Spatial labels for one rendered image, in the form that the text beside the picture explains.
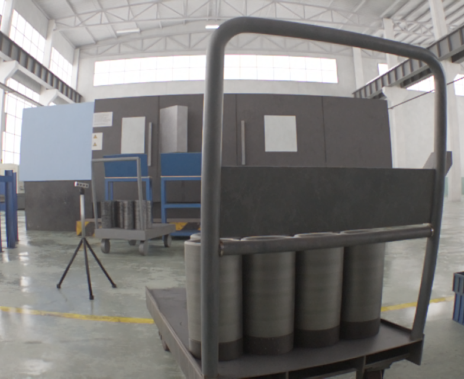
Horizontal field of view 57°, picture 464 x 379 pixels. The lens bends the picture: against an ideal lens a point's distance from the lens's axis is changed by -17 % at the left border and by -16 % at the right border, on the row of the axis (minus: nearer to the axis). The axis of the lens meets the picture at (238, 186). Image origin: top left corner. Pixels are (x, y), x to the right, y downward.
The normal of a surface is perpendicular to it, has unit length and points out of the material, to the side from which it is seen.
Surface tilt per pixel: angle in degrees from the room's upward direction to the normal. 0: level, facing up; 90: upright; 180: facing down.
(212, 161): 98
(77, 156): 86
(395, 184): 98
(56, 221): 90
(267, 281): 90
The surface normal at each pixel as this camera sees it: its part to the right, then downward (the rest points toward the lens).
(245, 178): 0.29, 0.14
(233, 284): 0.70, -0.01
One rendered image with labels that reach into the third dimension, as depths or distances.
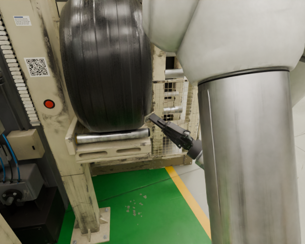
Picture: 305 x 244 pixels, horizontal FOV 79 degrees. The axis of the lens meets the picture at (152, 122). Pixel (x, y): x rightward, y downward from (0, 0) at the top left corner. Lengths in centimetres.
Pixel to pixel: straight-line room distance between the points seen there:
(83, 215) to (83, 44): 112
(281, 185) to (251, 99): 9
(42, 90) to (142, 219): 119
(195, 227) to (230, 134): 146
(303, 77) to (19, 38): 84
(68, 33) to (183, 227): 144
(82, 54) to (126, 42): 14
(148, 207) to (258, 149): 153
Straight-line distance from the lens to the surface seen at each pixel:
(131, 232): 160
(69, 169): 114
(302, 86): 41
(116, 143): 91
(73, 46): 65
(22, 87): 94
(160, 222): 163
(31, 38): 86
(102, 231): 162
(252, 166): 21
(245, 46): 20
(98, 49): 63
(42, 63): 87
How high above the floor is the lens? 141
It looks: 31 degrees down
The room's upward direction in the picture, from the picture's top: straight up
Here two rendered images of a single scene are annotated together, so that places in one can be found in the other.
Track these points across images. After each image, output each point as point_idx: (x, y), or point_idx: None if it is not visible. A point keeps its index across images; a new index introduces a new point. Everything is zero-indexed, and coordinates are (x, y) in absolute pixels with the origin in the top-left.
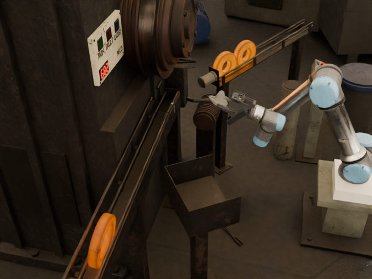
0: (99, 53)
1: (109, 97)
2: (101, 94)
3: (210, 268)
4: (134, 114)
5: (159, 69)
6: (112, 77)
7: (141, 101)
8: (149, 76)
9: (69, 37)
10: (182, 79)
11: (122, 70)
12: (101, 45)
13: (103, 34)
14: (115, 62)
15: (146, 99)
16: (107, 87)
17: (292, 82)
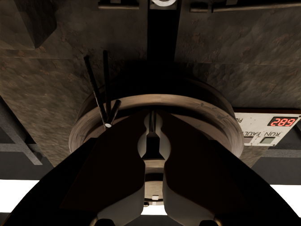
0: (275, 135)
1: (287, 79)
2: (300, 94)
3: None
4: (288, 35)
5: (236, 132)
6: (260, 95)
7: (241, 37)
8: (211, 89)
9: None
10: (20, 0)
11: (226, 87)
12: (268, 140)
13: (254, 142)
14: (251, 115)
15: (209, 18)
16: (280, 92)
17: None
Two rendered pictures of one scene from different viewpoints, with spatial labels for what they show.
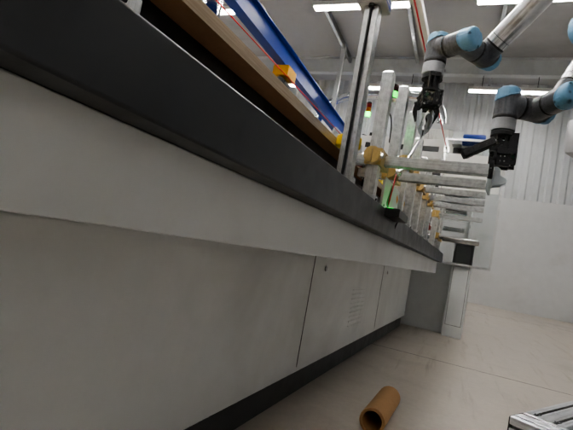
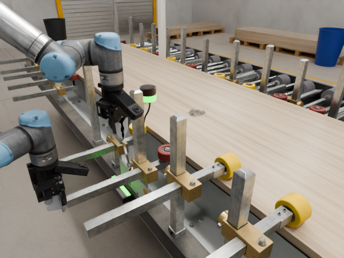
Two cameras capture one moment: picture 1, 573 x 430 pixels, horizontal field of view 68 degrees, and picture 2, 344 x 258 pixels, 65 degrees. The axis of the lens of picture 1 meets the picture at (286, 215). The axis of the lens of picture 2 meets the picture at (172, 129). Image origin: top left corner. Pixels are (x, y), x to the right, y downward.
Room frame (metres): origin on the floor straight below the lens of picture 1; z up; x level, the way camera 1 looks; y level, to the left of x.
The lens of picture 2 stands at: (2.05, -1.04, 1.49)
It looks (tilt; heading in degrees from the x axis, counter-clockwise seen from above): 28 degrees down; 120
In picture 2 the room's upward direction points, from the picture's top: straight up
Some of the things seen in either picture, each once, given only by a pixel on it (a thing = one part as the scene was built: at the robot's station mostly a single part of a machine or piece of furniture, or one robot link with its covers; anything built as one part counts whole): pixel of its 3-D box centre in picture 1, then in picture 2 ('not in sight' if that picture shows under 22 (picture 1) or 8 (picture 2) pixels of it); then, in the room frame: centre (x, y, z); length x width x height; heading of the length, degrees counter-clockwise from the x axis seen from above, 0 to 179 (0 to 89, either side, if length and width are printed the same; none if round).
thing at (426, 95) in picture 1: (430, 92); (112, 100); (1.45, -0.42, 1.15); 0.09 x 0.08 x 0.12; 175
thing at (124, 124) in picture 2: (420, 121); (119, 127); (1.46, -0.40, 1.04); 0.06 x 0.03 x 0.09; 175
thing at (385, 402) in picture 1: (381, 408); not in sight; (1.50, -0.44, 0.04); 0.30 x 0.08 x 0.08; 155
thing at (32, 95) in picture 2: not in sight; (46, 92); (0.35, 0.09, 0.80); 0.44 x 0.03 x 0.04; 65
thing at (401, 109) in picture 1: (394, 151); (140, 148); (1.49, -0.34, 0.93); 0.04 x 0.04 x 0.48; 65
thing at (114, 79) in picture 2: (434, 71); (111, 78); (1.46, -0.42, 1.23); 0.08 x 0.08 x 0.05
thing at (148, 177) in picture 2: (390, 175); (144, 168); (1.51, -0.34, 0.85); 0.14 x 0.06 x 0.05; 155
:::::
**Task objective:**
Copy only what lies between the line with "2: (101, 94)" and the line with "In picture 2 the", those two lines included, exactly as given above; pictures stay out.

**Result:**
2: (101, 94)
3: (210, 268)
4: (134, 114)
5: (159, 69)
6: (112, 77)
7: (141, 101)
8: (149, 76)
9: (69, 37)
10: (182, 79)
11: (122, 70)
12: (101, 45)
13: (103, 34)
14: (115, 62)
15: (146, 99)
16: (107, 87)
17: (292, 82)
0: (275, 135)
1: (287, 79)
2: (300, 94)
3: None
4: (288, 35)
5: (236, 132)
6: (260, 95)
7: (241, 37)
8: (211, 89)
9: None
10: (20, 0)
11: (226, 87)
12: (268, 140)
13: (254, 142)
14: (251, 115)
15: (209, 18)
16: (280, 92)
17: None
Two rendered pictures of one scene from different viewpoints, with spatial labels for what they show.
Two cameras capture one moment: picture 1, 573 x 430 pixels, horizontal field of view 68 degrees, and picture 2, 344 x 258 pixels, 65 degrees. The axis of the lens of picture 1 meets the picture at (286, 215). The axis of the lens of picture 2 meets the picture at (172, 129). Image origin: top left corner. Pixels are (x, y), x to the right, y downward.
Room frame (metres): origin on the floor straight below the lens of picture 1; z up; x level, the way camera 1 looks; y level, to the left of x.
The lens of picture 2 stands at: (2.05, -1.04, 1.49)
It looks (tilt; heading in degrees from the x axis, counter-clockwise seen from above): 28 degrees down; 120
In picture 2 the room's upward direction points, from the picture's top: straight up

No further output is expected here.